Officers Vincent Arenas and Brittany Meronek will resume work January 20 after being placed on administrative leave on August 23, 2020, the release said.
Officers Arenas and Meronek were not charged with a felony and upon investigation by the Kenosha County District Attorney and an independent investigator, former Madison Police Chief Noble Wray, the officers’ actions were reasonable and justified, ”the release said.
Resting Sheskey, the officer who shot Blake seven times, is still on administrative leave “pending the findings of Kenosha police’s use of deadly force,” the release read.
The decision not to charge Sheskey, followed by the decision to put the other two officers back to work, was born out of anger over the repeated deaths of black people at the hands of the police.
DA says Blake was armed with a knife
Sheskey, a white officer, shot Blake, a 29-year-old black man, seven times while responding to a domestic incident on August 23, 2020. Blake survived the shooting but was paralyzed from the waist down.

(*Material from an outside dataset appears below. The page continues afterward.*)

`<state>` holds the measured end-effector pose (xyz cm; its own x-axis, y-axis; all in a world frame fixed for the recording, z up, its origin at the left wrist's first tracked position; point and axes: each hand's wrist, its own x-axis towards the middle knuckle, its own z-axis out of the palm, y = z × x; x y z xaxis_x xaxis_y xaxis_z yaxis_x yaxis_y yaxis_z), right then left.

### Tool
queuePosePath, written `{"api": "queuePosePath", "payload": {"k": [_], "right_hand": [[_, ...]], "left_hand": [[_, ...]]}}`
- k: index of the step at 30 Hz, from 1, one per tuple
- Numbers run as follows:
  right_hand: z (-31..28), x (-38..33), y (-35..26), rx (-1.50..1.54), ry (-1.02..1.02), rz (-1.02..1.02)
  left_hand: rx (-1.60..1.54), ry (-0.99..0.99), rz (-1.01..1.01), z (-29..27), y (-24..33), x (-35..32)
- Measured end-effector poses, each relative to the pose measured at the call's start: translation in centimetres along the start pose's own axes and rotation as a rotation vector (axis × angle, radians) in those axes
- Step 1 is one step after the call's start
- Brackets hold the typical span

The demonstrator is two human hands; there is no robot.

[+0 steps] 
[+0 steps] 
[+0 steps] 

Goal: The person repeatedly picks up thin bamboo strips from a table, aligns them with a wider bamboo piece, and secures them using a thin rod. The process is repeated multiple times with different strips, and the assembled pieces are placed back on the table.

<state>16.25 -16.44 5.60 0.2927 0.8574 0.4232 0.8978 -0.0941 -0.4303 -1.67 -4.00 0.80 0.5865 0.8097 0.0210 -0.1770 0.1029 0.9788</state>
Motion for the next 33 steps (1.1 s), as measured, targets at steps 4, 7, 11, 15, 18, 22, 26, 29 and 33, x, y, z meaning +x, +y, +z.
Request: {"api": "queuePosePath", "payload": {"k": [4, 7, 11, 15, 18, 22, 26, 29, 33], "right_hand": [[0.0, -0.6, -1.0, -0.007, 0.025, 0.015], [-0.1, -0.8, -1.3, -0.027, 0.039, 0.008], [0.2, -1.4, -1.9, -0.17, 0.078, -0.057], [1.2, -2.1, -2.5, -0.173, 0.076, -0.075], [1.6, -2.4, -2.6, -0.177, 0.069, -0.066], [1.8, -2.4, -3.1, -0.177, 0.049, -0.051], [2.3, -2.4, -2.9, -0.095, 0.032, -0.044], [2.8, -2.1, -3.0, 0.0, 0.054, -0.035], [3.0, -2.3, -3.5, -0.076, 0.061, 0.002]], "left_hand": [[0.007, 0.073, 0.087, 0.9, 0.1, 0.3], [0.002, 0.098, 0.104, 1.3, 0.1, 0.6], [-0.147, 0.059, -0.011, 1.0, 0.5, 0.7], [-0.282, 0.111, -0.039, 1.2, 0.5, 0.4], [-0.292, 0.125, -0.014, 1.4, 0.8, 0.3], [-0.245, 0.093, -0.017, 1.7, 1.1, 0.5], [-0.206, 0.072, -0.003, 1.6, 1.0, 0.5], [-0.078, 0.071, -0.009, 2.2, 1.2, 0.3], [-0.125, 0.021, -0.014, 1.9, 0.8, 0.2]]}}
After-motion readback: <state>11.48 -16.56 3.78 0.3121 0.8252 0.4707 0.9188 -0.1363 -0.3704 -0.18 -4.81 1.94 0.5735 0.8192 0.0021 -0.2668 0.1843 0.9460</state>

Sheskey told investigators that he used lethal force during the chaotic encounter because he was concerned that, while trying to flee, Blake was trying to kidnap a child in the backseat of the vehicle.

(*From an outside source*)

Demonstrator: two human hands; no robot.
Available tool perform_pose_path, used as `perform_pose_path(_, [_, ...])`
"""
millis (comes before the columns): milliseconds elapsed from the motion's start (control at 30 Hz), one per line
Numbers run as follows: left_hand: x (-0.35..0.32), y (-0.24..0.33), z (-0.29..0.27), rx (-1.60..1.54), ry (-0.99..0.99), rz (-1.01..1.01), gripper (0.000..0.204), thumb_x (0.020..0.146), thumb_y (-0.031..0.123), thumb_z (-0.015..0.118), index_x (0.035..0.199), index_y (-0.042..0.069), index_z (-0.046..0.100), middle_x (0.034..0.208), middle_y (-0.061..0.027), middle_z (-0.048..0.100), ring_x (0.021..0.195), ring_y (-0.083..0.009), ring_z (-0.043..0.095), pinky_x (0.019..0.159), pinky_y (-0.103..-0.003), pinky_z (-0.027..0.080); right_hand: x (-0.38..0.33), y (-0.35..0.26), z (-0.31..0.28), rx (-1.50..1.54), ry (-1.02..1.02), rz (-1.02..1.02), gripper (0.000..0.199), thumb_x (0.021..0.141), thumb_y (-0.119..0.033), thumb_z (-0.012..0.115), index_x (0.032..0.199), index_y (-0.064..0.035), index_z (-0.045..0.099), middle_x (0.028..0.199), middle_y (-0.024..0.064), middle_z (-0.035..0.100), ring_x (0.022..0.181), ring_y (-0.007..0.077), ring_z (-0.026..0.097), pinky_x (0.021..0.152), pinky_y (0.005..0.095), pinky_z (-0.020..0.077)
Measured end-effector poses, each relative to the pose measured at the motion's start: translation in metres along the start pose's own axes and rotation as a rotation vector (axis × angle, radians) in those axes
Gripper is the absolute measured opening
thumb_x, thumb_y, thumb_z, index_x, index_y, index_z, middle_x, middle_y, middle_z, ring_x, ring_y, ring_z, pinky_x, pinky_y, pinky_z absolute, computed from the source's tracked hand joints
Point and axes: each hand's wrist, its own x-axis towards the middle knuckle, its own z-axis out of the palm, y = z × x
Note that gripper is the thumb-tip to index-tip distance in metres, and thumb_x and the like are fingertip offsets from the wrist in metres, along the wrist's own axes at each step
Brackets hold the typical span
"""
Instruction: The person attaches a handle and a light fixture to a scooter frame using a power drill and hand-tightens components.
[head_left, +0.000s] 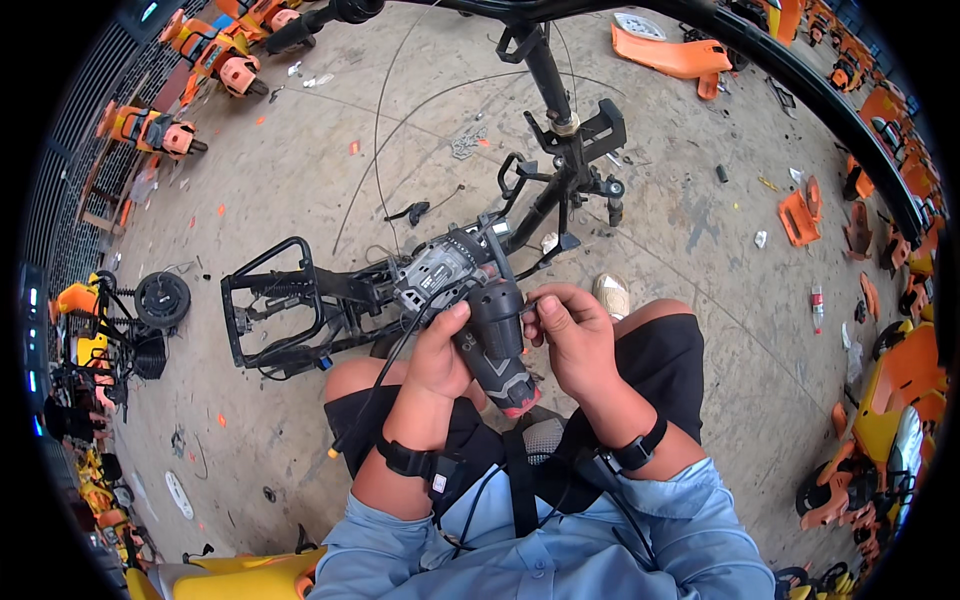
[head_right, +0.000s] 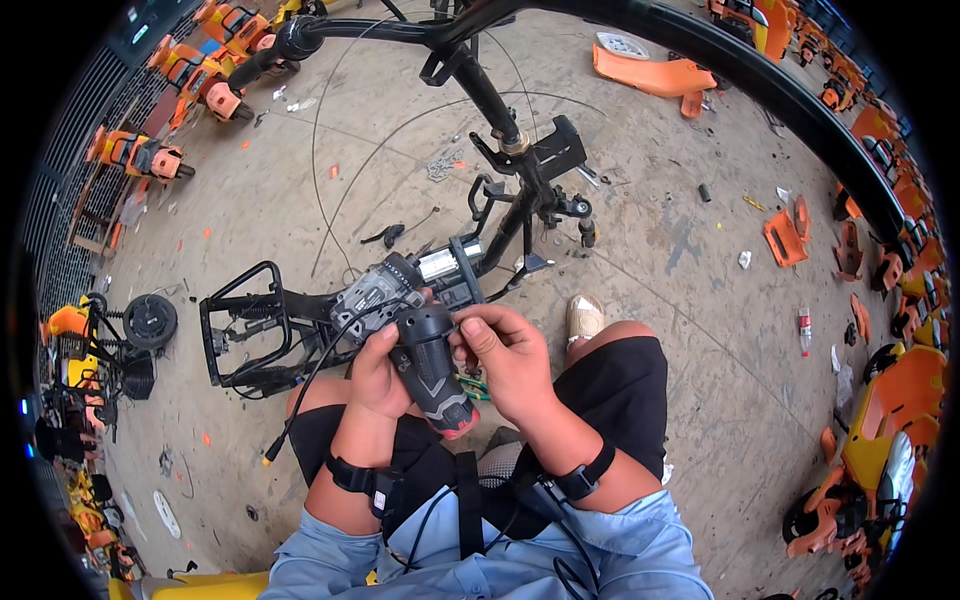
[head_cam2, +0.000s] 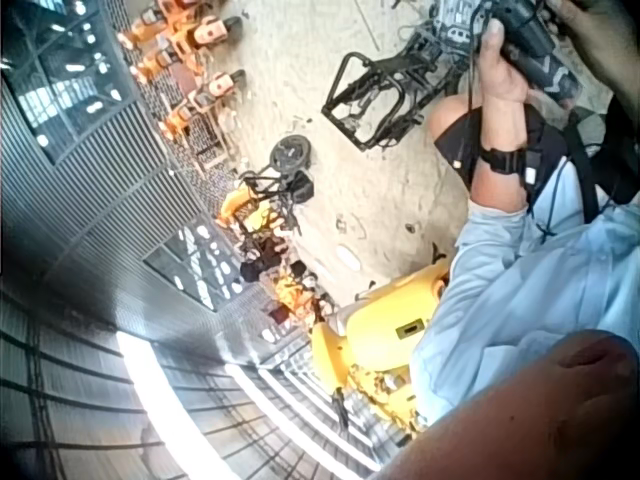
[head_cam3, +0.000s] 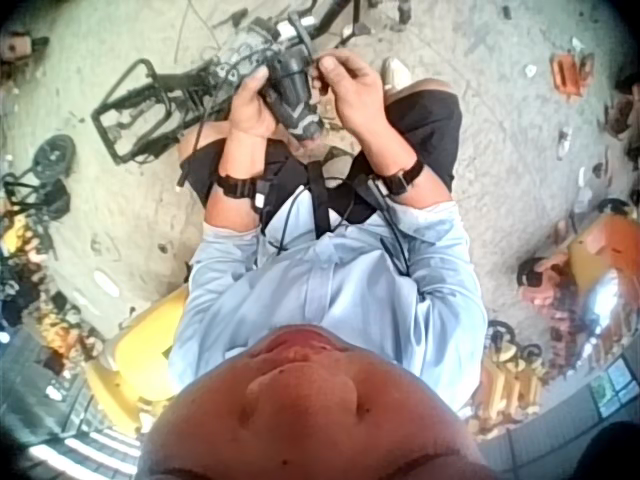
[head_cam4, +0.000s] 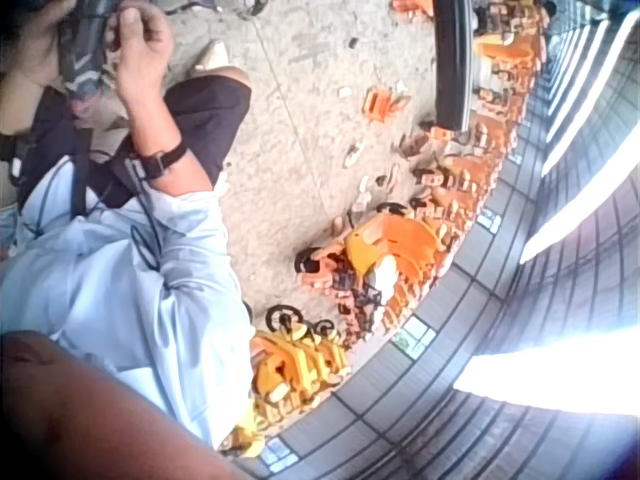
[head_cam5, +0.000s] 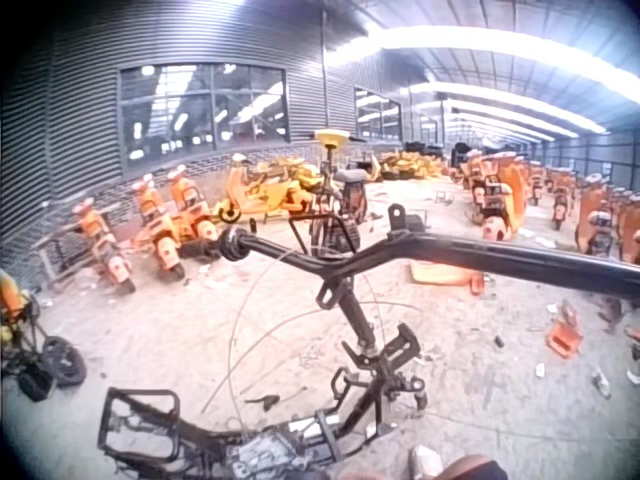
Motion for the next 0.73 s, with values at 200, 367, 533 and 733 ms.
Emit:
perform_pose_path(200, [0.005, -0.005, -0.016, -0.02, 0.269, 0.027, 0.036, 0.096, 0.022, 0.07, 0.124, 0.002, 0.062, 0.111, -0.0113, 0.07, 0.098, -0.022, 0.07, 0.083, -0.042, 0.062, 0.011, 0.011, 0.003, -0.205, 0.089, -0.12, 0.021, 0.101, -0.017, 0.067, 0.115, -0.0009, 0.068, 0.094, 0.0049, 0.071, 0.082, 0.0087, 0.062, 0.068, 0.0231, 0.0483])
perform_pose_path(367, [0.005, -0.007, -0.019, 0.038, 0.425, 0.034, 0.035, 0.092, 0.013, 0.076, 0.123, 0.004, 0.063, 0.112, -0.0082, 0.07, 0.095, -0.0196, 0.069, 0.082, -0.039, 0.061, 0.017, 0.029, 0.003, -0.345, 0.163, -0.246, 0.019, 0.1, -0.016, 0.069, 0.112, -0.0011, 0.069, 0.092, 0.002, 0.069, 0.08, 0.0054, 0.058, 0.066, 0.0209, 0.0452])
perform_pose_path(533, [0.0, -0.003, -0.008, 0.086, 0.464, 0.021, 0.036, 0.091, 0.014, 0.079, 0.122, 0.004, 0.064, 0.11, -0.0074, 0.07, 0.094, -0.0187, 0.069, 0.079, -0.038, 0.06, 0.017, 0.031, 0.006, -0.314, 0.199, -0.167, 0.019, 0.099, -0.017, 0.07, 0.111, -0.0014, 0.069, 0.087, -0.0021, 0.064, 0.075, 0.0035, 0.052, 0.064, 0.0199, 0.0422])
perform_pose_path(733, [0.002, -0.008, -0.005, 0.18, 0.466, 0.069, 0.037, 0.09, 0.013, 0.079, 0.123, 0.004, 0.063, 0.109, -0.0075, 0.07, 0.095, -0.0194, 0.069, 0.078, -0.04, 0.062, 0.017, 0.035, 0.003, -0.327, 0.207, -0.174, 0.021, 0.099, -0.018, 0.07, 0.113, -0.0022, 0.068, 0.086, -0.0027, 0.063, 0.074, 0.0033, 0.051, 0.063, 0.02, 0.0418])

The Wisconsin Department of Justice had said that Blake had a knife in his possession and the gun was found on the floor of his vehicle. Blake himself told authorities he owned a knife, Graveley said.
A lawyer from Blake’s family disputed that Blake was a threat.
“It makes no sense in the video articulatable for an officer to say that he suffered damage at that particular moment. I think that’s completely bogus and I think that’s just a rationalization to try to show what essentially a willful act, ”attorney B’Ivory LaMarr said after Graveley announced his decision.
‘It’s not against the law to have a knife, people have knives for different reasons. Jacob Blake is familiar with having a knife. ‘
CNN’s Ray Sanchez and Brad Parks contributed to this report.